Monday, January 12, 2009

Transport fares spike.. what is the solution? Biking

As you may have heard or read on the newspapers, both train, bus and subway lines are to raise their fares this week. All this is an intricate topic to deal with as it has an immediate effect on our economy. Not only transport fares have gushed this year but also fuel,tolls,gas and so on.

I distinctly remember our president Cristina Kirchner unveiling a new project on a high-speed train linking the cities of Buenos Aires and Rosario. What for? Obviously, there lots of wads of notes for the KIRCHNER DYNASTY behind that project. Cristina K. clearly thinks the metropolitan transport is at its highest level, so extra money has to be invested on luxurious transportation. She's so narrow minded that anyone on its right sense would realise money has to be invested on newer trains and buses. Commuting is chaotic. During rush hour, there's hardly room for you to commute in a decent way.

Fortunately, we have bikes. If you commute and these rises blow you budget, TRY CYCLING. It's reassuring to see so many people riding bikes these days. Have a try! You'll save money on parking (if you have a car), insurance, sudden transport rises and fuel.You won't lower you social class in society just by using a bike, that is rubbish. You have to experience cycling when commuting; you'll refresh your mind, do extra exercise and feel healthier.

You can see in the snaps uploaded below that more and more people are struggling when commuting using public transportation. As a helping hand, biking comes to the rescue giving you the chance to lead a better life. Many people are using their bikes, not only downtown but also on the outskirts/suburbs of BA.

Now you are free to choose. You have two alternatives: killing for coins to commute on a packed bus after the fares shot up again or cycling to your destination so as to reach earlier without spending a single cent.

Saturday, January 10, 2009

A short trip before THE trip to the Iguazu Falls

Last weekend, Nuria and I decided to go for a short biking spell away from Moreno, my home town.

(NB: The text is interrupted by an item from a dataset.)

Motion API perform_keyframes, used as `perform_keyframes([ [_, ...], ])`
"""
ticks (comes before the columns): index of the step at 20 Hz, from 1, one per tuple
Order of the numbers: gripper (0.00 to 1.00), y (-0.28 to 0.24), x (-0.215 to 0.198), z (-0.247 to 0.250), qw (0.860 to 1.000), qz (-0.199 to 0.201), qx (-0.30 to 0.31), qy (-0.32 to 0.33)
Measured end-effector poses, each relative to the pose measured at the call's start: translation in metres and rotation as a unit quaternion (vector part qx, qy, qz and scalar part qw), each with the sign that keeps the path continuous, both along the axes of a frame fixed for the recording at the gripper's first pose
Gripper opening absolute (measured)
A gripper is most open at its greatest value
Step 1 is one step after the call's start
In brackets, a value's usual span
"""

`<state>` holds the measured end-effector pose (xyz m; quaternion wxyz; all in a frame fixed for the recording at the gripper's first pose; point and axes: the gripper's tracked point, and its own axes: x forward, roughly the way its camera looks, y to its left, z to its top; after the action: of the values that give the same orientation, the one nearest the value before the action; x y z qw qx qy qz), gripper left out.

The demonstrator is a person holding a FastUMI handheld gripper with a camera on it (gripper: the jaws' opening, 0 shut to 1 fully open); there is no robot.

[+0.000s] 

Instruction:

On that Saturday morning, we managed to catch the train to Mercedes, a small town 1h20m away from Moreno. In spite of our excitement on the trip, we almost fell asleep as we woke up at 9.20am when the train departed at 10. We got ready in a few minutes and cycled to the railway station as fast as we could, catching the train with just a few minutes to spare.

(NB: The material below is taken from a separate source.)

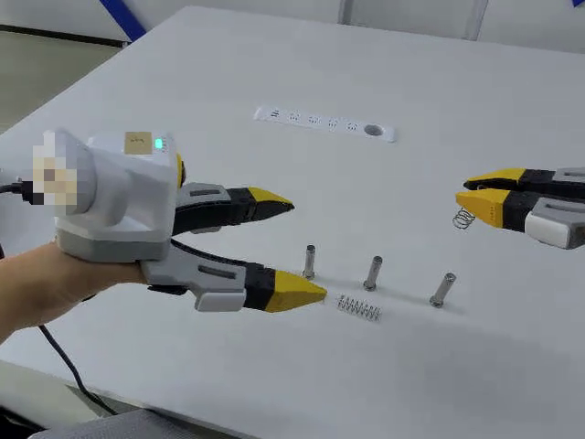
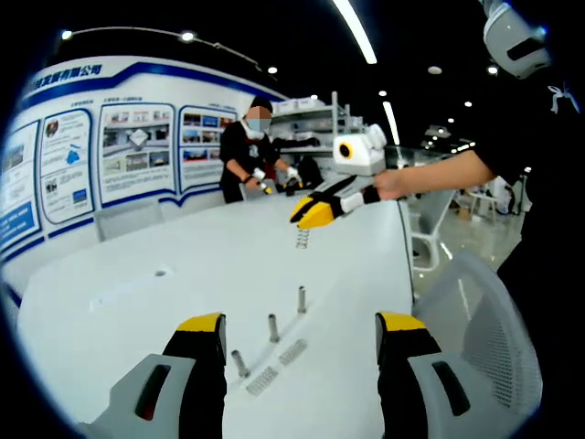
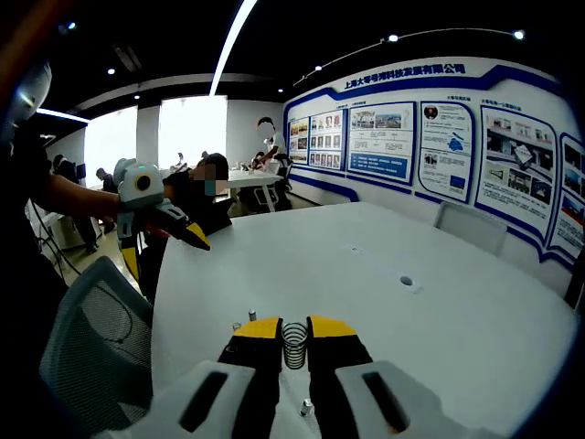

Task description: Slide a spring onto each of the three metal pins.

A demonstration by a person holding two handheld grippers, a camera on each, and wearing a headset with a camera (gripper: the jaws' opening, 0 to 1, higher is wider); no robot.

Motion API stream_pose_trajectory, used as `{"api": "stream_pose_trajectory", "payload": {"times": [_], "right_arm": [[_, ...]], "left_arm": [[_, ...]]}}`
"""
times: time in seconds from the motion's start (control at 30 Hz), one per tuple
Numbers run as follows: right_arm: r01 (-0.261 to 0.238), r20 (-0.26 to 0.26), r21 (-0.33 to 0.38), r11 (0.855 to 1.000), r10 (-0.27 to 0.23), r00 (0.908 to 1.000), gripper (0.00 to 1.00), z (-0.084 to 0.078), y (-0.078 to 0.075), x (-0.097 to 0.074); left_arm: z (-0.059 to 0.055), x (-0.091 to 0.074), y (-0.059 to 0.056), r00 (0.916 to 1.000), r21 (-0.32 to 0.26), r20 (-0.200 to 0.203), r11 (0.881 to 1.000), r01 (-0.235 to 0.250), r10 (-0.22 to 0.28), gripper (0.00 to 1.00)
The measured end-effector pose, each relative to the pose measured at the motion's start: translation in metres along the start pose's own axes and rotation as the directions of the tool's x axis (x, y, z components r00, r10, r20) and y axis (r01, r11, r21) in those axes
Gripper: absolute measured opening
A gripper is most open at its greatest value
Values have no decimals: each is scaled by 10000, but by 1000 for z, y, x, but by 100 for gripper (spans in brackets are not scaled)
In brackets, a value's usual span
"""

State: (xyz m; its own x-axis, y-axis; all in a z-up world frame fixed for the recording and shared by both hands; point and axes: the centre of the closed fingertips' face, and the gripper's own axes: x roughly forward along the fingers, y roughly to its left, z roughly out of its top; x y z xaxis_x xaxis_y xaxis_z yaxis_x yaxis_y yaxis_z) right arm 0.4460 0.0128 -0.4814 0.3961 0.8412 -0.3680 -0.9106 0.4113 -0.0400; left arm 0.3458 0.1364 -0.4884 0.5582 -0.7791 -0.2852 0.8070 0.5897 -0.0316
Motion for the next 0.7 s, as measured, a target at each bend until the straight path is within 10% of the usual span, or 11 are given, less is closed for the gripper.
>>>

The trip seemed to take us less then expected. After talking and listening to some music, we found ourselves in the city of Lujan. This city brings me fresh and unforgettable memories; last year, I cycled there and made it after 1h 45 minutes on a sunny and hot December afternoon.

We reached Mercedes at around 11.30 am. As we didn't carry a map or had a fixed destination in mind, we set off so as to bike around. It was then when at 30 blocks away from the railway station we bumped a Pulperia dating from 1830. A pulperia is like a sort of pub nowadays. That Pulperia is run by Carlos Di Catrina, nickanmed Cacho. You must believe me-stepping into that place feels like being in a time machine and travel back to the nineteenth century. Old pictures are hung on the walls as well as old pieces of furniture and a bricked floored give the place a unique atmosphere. We would have enjoyed a short chat with Cacho, the owner of that pulpuria, but we had just some hours ahead before going back to Moreno.

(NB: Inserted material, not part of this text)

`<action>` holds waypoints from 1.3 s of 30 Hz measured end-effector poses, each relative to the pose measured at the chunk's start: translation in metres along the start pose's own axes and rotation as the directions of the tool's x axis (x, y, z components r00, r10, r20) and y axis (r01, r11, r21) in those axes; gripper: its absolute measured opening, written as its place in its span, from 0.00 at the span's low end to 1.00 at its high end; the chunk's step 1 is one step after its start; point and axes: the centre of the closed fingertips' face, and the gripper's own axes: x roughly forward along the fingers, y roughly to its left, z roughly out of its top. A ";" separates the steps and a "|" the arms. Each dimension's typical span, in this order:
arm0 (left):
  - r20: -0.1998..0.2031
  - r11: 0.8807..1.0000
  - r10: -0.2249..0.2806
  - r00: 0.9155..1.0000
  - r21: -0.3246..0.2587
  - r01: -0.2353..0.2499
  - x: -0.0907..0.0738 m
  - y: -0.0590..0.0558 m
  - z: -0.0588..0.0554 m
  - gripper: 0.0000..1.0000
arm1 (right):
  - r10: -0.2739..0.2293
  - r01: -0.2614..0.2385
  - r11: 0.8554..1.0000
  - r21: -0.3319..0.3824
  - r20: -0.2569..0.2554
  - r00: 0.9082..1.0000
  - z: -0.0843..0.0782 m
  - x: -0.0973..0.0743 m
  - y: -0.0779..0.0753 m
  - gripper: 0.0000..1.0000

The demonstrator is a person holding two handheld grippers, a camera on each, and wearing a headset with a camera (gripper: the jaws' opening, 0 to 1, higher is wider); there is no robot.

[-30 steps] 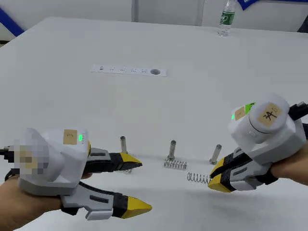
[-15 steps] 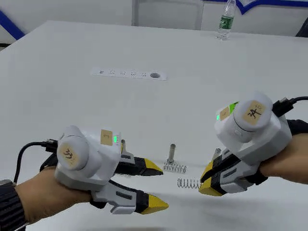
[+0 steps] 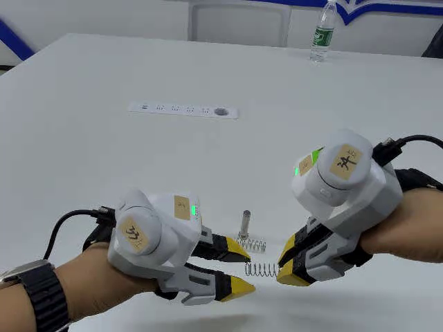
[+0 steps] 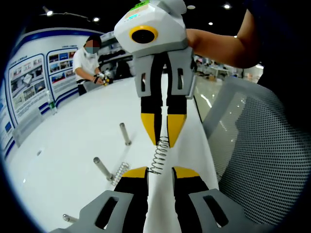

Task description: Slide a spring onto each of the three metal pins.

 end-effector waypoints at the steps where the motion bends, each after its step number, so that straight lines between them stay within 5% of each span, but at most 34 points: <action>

After leaving the Pulperia, we had lunch and rested for an hour or so on a park, a few minutes away from the railway station. We had to take our train back to Moreno at 5.30 pm so we cycled around for a while before reaching the station. One distinctive feature of the city is that you can find lots of schools in Mercedes. We also came acroos a very picturesque and old Irish Church which made Nuria feel flabbergasted. Fortunately, my bike, nicknamed The Lusitana, did very well as we didn't get a flat or anything. Respect Lusitana!

Monday, January 5, 2009

Carriages for bikes in Buenos Aires

As you may see in the snap, it looks like you have plenty of space to hang your bike in the hooks while commuting. I have to say in the weekend you do have plenty of room to travel with your bike, especially on Sundays. It's another story from Mon. to Fri. You hardly have a single hook for your bike and you have to squeeze in a carriage at rush hour. Currently, cyclists who commute in the Buenos Aires Trains (TBA) line have only one carriage out of nine available for their bikes. The authorities should revise their policies so that cyclists can travel in a more comfortable way.

Sunday, January 4, 2009

My first entry at using bikes in Buenos Aires

This passion of riding bikes has inspired me to build this blog.At times when transport fares have shot up in Buenos Aires, the use of bikes will become the means of trasnportation for those who can't afford a rise in fares. It's believed that commuters will face up a spike of up to 25% in bus, subway and train fares.
Not only this but also another issues have encouraged me to use my bike. Being a cheaper (free in fact), healthier and enjoyable way to move around in Moreno, my home town, I use my bike as I had never used it before. Whenever I have to travel downtown, I catch the train, hang my bike in the racks and that's it. Once downtown, I reach my destination faster as traffic seems to be chaotic these days.